I gasp, can't help it. Mostly I'm shocked at the monotone way in which he delivers the speech. Like it's not touching him at all. But it must be. I know it is.

"That's a beautiful gesture," I manage to say, speaking barely above a whisper.

"Right?" he says, but I don't think it's even a question. "I'd still prefer him to have be alive and have the tattoo though."

My fingers stop abruptly as I reach a bumpy scar on his lower back, only the tip of it jutting out above his jeans. It looks fresh, still more pink than white, and cuts a line through all the skulls and bones.

He shivers as I lay my hand over it.

"What happened?" I ask, aware it's another question, but I think he wants to tell me.

"An explosion. A bad one. I got thrown back against the truck during my last mission," he says in the same toneless voice as before, then lets his shirt fall down over his back. "Shattered two of my vertebrae. But it's OK now."

"How can you even walk still?" I ask, my hand preventing his shirt from slithering back down all the way.

He turns around and rolls his shoulders. His eyes aren't glowing now, they're dim and shadowy like he's not actually completely awake.

"They gave me new ones. Titanium," he says.

"Is this why you left the military?"

"You mean the injury?" he asks, adjusting his shirt so it covers his whole back. "No, my back’s better now that it was before."

"But you came home to heal?" I ask.

He sighs, stretching again. “I actually have no idea why I came home. Didn’t have anywhere else to go, I guess. But anywhere else would be better.”

Why?”

“Long story and not very entertaining,” he says, and I can just feel him pulling away from the conversation. I think he said more than he wanted to.

"I will have to get the tattoo fixed, though" he adds more lightly, and crushes two more nuts in his hands, holding them out to me. "Let's talk about something else."

The plea in his voice is so raw I feel it in my stomach.

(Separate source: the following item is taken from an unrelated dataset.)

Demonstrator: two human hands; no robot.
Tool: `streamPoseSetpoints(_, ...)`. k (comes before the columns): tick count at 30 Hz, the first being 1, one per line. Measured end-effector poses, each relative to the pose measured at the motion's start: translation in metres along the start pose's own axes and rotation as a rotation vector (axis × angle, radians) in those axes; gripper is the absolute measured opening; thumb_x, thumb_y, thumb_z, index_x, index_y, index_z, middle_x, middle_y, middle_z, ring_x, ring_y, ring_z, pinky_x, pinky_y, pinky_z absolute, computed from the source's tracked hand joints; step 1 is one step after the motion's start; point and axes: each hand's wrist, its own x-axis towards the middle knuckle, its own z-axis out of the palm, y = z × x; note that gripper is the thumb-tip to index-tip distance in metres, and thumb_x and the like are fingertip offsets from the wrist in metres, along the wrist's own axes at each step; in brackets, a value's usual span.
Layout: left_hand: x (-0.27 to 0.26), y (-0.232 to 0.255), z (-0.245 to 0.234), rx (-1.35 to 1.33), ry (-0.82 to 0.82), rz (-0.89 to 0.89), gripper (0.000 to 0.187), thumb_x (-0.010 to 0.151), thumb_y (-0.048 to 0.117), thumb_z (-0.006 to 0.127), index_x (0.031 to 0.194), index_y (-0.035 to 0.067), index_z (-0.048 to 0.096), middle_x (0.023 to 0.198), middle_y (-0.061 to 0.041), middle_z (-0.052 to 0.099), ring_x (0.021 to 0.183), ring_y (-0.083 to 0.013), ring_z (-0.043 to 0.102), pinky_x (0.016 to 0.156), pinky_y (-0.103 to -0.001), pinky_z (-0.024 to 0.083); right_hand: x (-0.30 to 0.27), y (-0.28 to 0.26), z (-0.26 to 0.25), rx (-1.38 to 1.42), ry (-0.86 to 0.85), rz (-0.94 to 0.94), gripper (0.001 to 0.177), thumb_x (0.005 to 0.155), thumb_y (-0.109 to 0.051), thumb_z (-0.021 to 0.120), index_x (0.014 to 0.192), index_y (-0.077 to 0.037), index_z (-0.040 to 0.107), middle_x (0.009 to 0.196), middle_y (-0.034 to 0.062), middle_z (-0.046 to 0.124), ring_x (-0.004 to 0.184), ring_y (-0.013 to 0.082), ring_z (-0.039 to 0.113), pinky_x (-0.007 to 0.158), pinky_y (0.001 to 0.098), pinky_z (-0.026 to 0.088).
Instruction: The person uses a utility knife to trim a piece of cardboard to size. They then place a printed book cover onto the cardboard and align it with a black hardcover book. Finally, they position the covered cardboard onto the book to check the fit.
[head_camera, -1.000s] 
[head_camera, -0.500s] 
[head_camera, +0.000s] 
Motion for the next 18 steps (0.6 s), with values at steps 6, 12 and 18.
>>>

I take both the nuts and peel off the shells, holding one out to him. His lips brush my fingertips, as he takes it making me giggle. That dangerous, wild gleam is back in his eyes.

I know war can be addicting. My dad’s all into military stuff and even though he’s never been a soldier, he’s fascinated with war. I wonder how he'd react if I brought Adam home, introduced him as my boyfriend. And there I go, getting ahead of myself again.

"You just want to have some fun with me before you go back to war, don't you?" I ask, the thought sort of crippling, but exciting at the same time.

"No, I want to have a lot of fun with you." He grins, showing me a row of perfectly straight white teeth. I want to run my tongue over them, I want them to bite down on my nipples, my neck, my clit. I'm all out of objections. We're far from the real world here, and I can be his plaything. As long as he's mine too.